En este contexto, Marí Olano ha asistido también a reuniones del Puerto pese que no figura en el cuadro de consejeros de la APV en el que sí está Catalá como alcaldesa. ¿A qué se debe entonces su presencia? Fuentes del organismo portuario han explicado a elDiario.es que acude en calidad de “invitado”. En el caso del anterior alcalde, Joan Ribó, fuentes de Compromís aseguran que siempre asistió solo a estas reuniones.
En este sentido, desde la APV han informado de que el Reglamento de Gestión y Funcionamiento contempla la posibilidad de invitar a las sesiones a cualquier persona que guarde relación con los asuntos a tratar o con la actividad de la Autoridad Portuaria, “como es el caso del concejal de Grandes Proyectos”, han comentado.
Además, han afirmado que ha asistido a determinadas sesiones como invitado “a propuesta del Ayuntamiento como concejal de grandes proyectos y al ser quien lleva las relaciones con el Puerto” y han añadido: “Al no ser miembro del consejo no tiene derecho a voto y está obligado al deber de confidencialidad, comprometiéndose expresamente a guardar absoluta reserva respecto de la información, documentación, deliberaciones, intervenciones tratados en las reuniones del Consejo”.

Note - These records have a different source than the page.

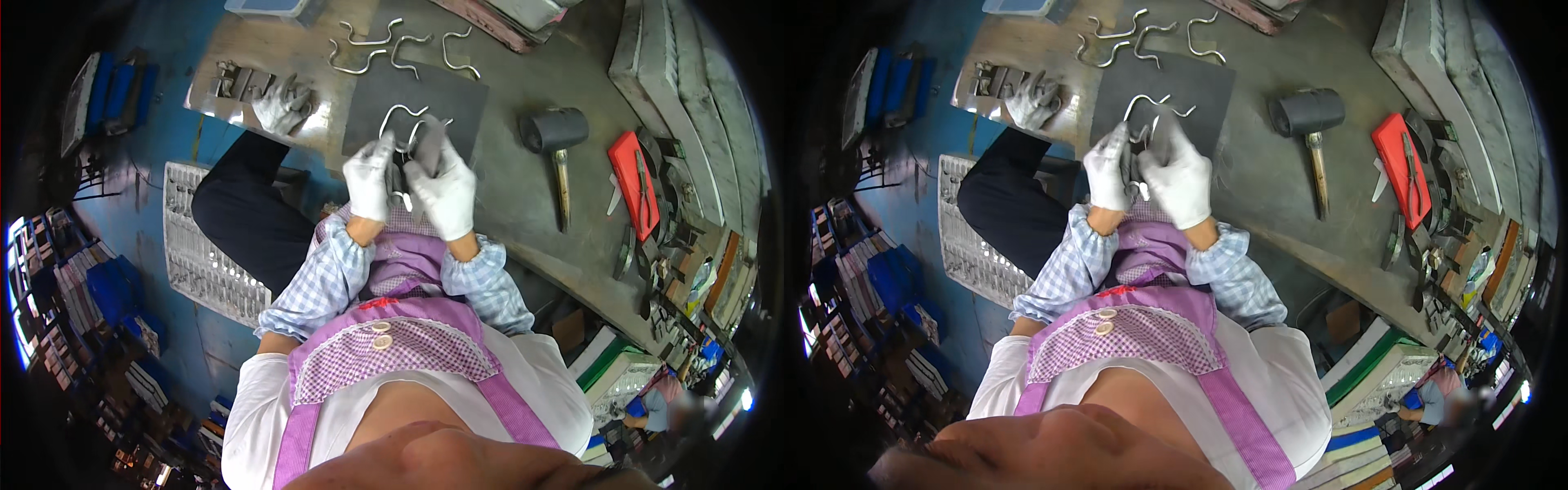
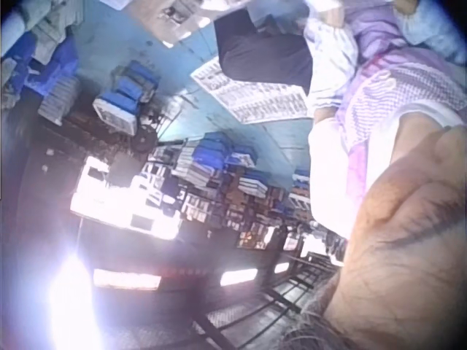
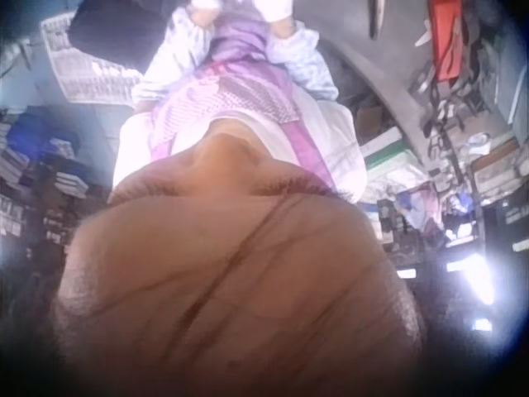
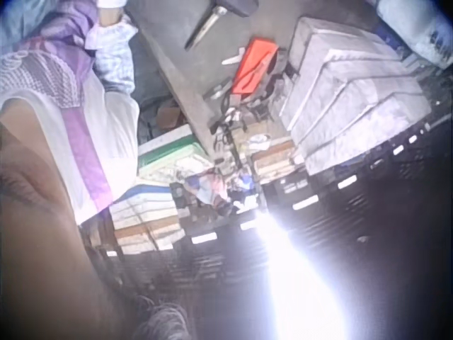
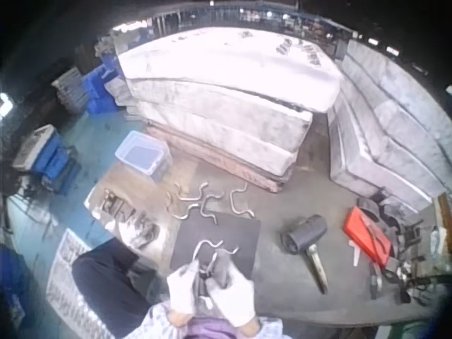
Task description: Manually shaping metal wires and using a rubber mallet to straighten them on a metal surface.
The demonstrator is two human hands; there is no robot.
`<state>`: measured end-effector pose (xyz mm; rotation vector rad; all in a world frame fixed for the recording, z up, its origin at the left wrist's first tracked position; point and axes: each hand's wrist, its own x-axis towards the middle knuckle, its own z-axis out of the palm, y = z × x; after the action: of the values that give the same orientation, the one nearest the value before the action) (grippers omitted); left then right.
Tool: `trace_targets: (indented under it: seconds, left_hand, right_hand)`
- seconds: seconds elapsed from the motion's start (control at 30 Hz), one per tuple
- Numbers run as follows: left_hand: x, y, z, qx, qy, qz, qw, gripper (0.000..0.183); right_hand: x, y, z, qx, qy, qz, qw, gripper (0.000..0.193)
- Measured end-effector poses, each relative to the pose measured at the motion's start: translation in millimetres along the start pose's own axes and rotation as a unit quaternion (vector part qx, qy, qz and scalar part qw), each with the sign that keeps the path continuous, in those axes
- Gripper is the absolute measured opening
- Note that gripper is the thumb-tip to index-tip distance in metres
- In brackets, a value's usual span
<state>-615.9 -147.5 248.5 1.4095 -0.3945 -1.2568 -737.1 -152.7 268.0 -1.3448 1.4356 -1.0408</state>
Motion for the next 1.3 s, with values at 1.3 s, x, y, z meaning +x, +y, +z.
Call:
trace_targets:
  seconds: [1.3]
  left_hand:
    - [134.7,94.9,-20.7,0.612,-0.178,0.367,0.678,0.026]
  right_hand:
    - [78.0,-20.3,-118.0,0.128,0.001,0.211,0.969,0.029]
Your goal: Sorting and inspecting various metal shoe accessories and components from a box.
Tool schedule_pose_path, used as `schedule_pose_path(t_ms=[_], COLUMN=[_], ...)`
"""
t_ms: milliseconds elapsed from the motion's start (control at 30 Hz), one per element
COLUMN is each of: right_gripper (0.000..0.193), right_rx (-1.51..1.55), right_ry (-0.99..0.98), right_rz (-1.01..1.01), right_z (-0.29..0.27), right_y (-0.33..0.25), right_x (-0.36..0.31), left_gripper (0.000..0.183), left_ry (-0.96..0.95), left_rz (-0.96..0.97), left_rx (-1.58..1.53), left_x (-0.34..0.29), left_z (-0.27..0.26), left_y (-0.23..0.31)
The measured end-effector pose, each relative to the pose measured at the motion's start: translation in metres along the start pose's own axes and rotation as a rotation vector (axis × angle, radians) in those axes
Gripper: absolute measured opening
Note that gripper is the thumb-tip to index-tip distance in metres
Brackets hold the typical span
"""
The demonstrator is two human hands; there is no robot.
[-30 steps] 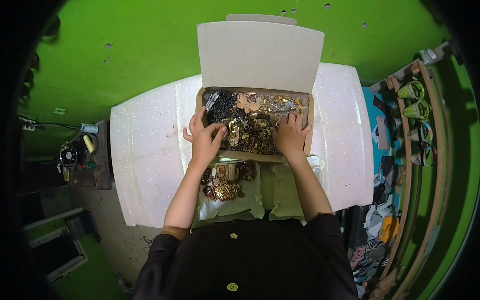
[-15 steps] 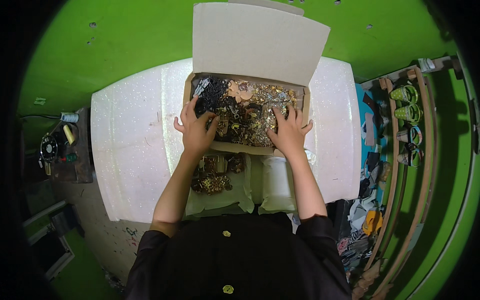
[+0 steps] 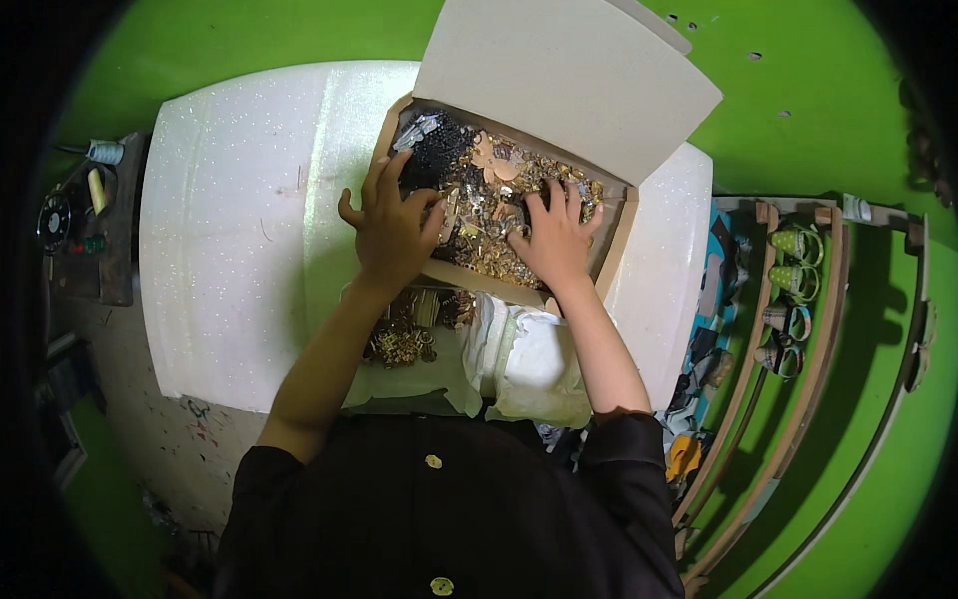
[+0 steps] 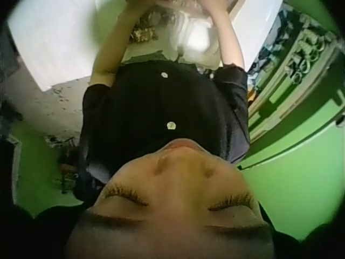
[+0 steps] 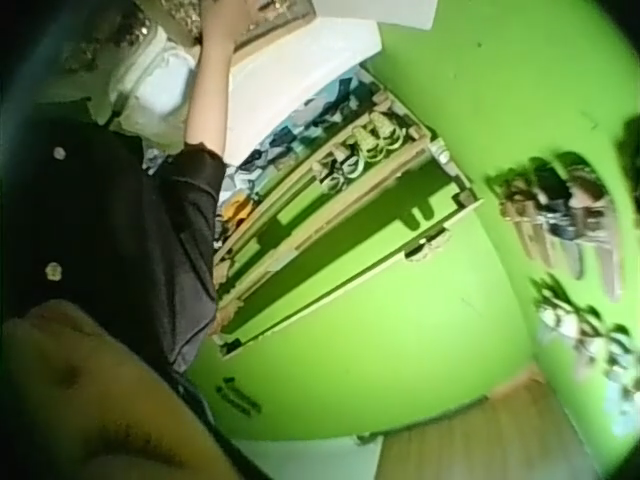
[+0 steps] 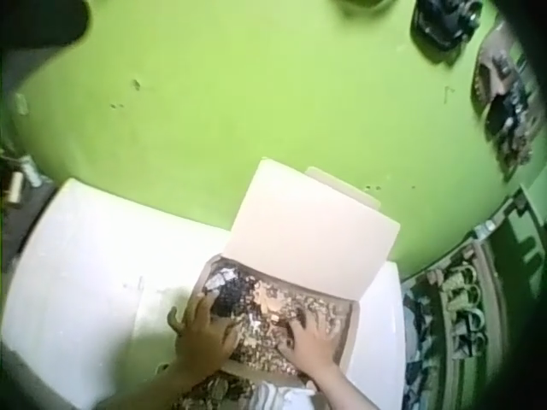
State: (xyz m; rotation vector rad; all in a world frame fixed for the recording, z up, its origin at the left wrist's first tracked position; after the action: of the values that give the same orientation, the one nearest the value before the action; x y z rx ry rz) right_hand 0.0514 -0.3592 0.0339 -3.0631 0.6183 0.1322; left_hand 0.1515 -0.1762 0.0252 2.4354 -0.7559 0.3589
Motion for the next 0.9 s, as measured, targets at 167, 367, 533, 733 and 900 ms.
schedule_pose_path(t_ms=[167, 367, 533, 733, 900], right_gripper=[0.043, 0.037, 0.081, 0.091, 0.079], right_rx=[-0.017, -0.14, 0.017, 0.042, 0.026], right_ry=[0.085, 0.152, -0.002, -0.095, 0.075], right_rz=[0.009, 0.172, -0.051, -0.103, 0.037], right_z=[-0.002, -0.005, -0.016, -0.013, -0.003], right_y=[0.008, 0.036, 0.005, 0.004, 0.03], right_x=[0.004, 0.009, -0.006, -0.013, -0.011], left_gripper=[0.011, 0.012, 0.013, 0.012, 0.012], left_ry=[-0.022, 0.015, 0.052, 0.079, 0.069], left_rz=[-0.011, 0.003, -0.006, 0.007, -0.005], left_rx=[-0.024, 0.007, 0.041, 0.035, 0.037], left_x=[-0.002, 0.0, -0.001, -0.002, 0.0], left_z=[0.002, 0.003, 0.003, 0.005, 0.004], left_y=[-0.001, 0.0, 0.0, 0.0, 0.001])
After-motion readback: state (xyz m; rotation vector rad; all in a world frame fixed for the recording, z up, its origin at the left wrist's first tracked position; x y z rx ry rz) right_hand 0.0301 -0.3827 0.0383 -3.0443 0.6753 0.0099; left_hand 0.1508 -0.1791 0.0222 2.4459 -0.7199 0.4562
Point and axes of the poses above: each hand's wrist, its own x-axis towards the middle knuckle, its own z-axis out of the palm, y = z × x, the point moved 1 cm from there along x, towards the middle knuckle, and after that the axes turned 4 degrees about y, right-handed, at the moved point
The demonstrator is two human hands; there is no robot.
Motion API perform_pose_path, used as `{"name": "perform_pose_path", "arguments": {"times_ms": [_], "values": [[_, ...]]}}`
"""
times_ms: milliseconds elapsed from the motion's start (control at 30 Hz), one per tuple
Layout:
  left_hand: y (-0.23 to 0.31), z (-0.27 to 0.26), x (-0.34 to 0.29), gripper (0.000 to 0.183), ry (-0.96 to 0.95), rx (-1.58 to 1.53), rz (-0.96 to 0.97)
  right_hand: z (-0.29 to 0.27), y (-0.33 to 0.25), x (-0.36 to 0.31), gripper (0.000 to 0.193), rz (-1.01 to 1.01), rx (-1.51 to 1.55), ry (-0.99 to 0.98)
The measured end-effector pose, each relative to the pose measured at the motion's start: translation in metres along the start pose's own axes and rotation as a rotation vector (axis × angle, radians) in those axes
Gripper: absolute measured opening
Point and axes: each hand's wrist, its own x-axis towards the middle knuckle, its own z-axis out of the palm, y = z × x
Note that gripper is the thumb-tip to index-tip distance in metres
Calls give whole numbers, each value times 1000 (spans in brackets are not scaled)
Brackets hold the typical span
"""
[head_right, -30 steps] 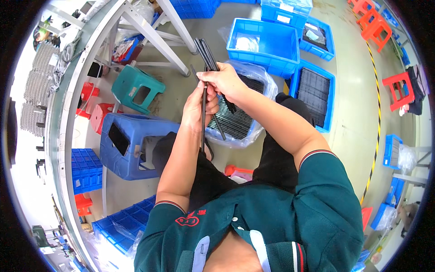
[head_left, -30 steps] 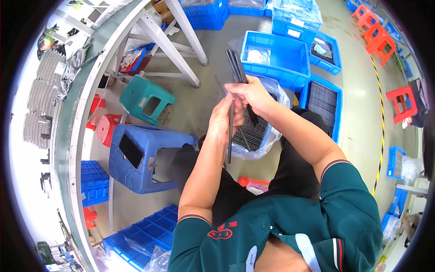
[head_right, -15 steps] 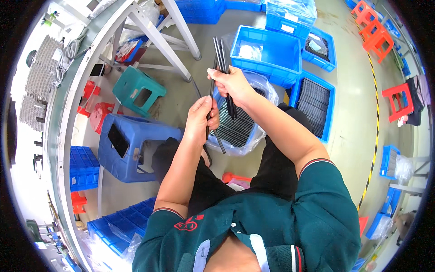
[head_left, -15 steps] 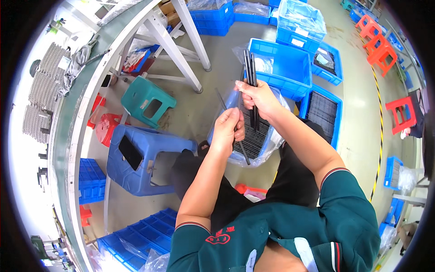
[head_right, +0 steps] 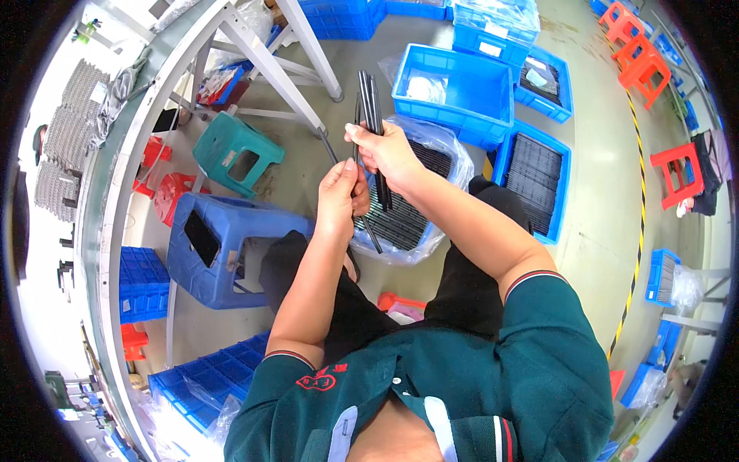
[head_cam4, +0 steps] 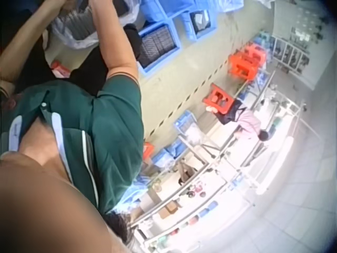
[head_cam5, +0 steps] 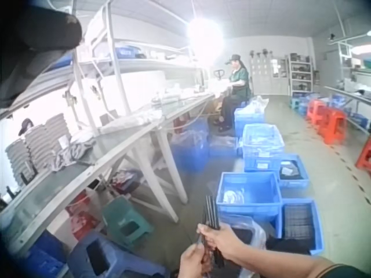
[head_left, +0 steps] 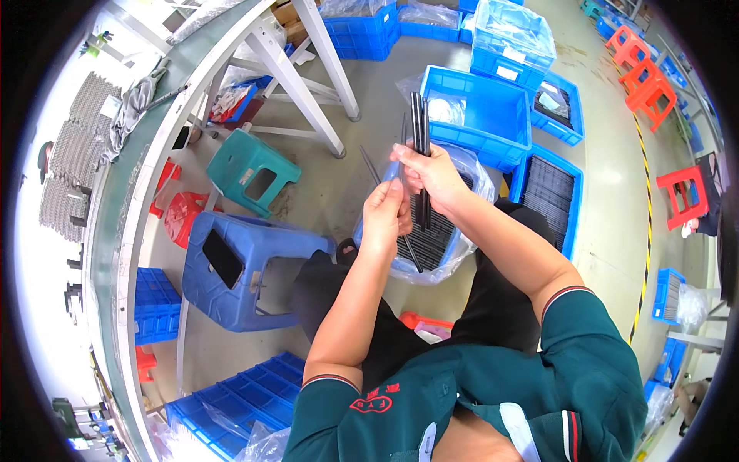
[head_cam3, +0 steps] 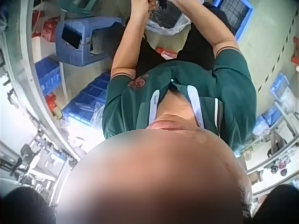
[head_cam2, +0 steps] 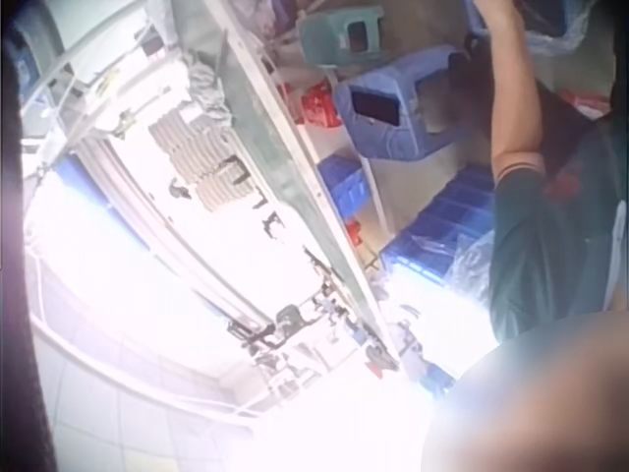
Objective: The recorder is sorting and counting black plastic rods into plastic bags on a factory floor.
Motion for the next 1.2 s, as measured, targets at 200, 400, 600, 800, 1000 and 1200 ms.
{"name": "perform_pose_path", "arguments": {"times_ms": [200, 400, 600, 800, 1000, 1200], "values": [[-1, 2, -1, 31, -1, -4, 22, 5, 3, -6, 15, 3, 6, 2], [18, -1, 3, 30, -55, 8, 79, 8, 6, -15, 15, 23, 14, -60], [18, -6, -2, 27, -141, -17, 27, -2, -14, -4, 25, -31, -85, -121], [20, 4, -2, 42, -211, -105, -112, -15, -23, 14, 22, -45, -116, -32], [18, -6, 2, 38, -221, -63, -184, -2, -19, 8, 23, 2, -108, -15], [5, -1, -2, 31, -166, -14, -138, -12, -8, 23, 25, -110, -122, 131]]}}
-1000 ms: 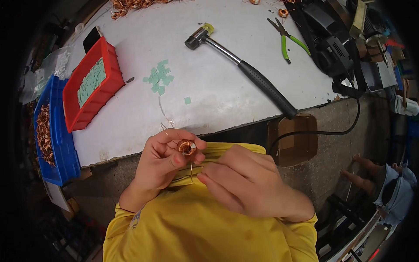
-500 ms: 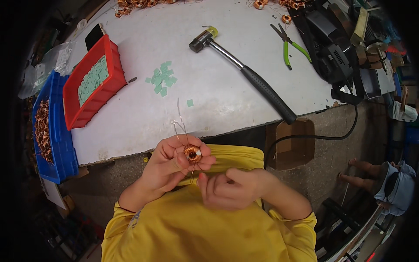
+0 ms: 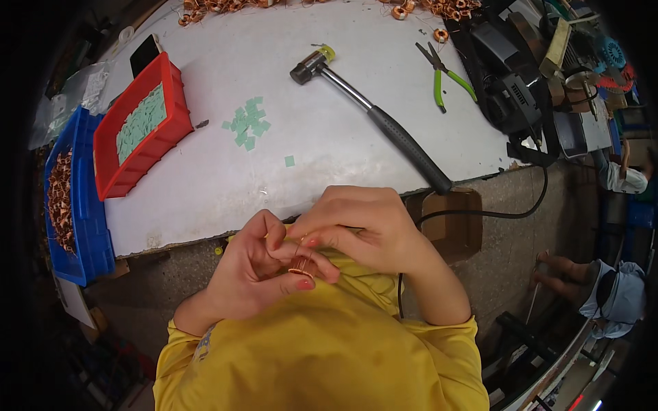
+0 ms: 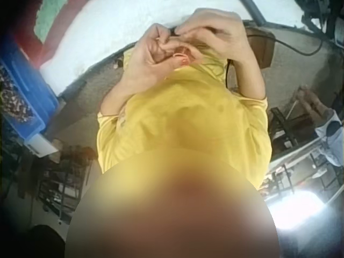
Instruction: Manually assembling small copper coils by inserting and securing wires using a hammer and pliers.
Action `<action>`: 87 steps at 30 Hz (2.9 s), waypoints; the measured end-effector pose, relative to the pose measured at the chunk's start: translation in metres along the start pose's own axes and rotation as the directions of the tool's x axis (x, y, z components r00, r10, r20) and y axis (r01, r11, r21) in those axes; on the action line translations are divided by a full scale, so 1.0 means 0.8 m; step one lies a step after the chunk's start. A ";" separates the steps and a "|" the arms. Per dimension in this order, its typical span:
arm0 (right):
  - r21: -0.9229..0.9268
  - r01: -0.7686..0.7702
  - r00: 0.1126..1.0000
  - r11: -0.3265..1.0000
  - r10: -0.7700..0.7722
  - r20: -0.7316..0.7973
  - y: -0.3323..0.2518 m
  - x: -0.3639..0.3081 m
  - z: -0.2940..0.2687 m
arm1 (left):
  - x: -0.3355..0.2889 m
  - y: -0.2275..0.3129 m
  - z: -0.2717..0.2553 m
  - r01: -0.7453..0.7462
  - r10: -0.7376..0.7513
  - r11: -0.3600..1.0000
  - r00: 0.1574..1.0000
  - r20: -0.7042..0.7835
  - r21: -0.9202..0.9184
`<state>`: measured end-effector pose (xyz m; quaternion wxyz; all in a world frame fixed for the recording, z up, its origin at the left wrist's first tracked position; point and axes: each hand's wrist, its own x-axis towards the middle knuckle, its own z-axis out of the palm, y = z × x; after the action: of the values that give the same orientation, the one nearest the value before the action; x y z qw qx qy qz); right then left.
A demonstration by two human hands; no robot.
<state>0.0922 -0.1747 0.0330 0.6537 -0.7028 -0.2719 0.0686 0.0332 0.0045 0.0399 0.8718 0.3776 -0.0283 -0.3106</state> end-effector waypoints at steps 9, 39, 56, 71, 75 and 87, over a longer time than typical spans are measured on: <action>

Preguntados sobre la forma de controlar posibles incompatibilidades o conflictos de interés habida cuenta de que no ha hacho públicas las empresas para las que trabaja, la APV ha puesto de relieve que “el Reglamento contempla la obligación de informar con la debida antelación cuando considere que en algún punto del orden del día se encuentra en causa de abstención por incurrir en una situación de conflicto de interés, ya sea directo o indirecto, y abstenerse de participar en la deliberación y votación de dicho asunto, debiendo ausentarse de la sesión por el tiempo indispensable para que se produzca la deliberación y votación del asunto en cuestión”.
Las mismas fuentes han insistido en que “es una obligación personal dar cuenta de las citadas incompatibilidades”. A tal fin, “los consejeros y los invitados deberán cumplimentar y remitir firmada en el plazo señalado por la Secretaría del Consejo de Administración declaración de ausencia de conflicto de interés (DACI) respecto de los asuntos incluidos en el orden del día de cada sesión”. Cuestionados sobre si Olano se ha ausentado de algún consejo o de alguna deliberación por incurrir en estas situaciones, no ha habido respuesta. El Ayuntamiento de València no ha dado respuesta a las preguntas planteadas al respecto por elDiario.es.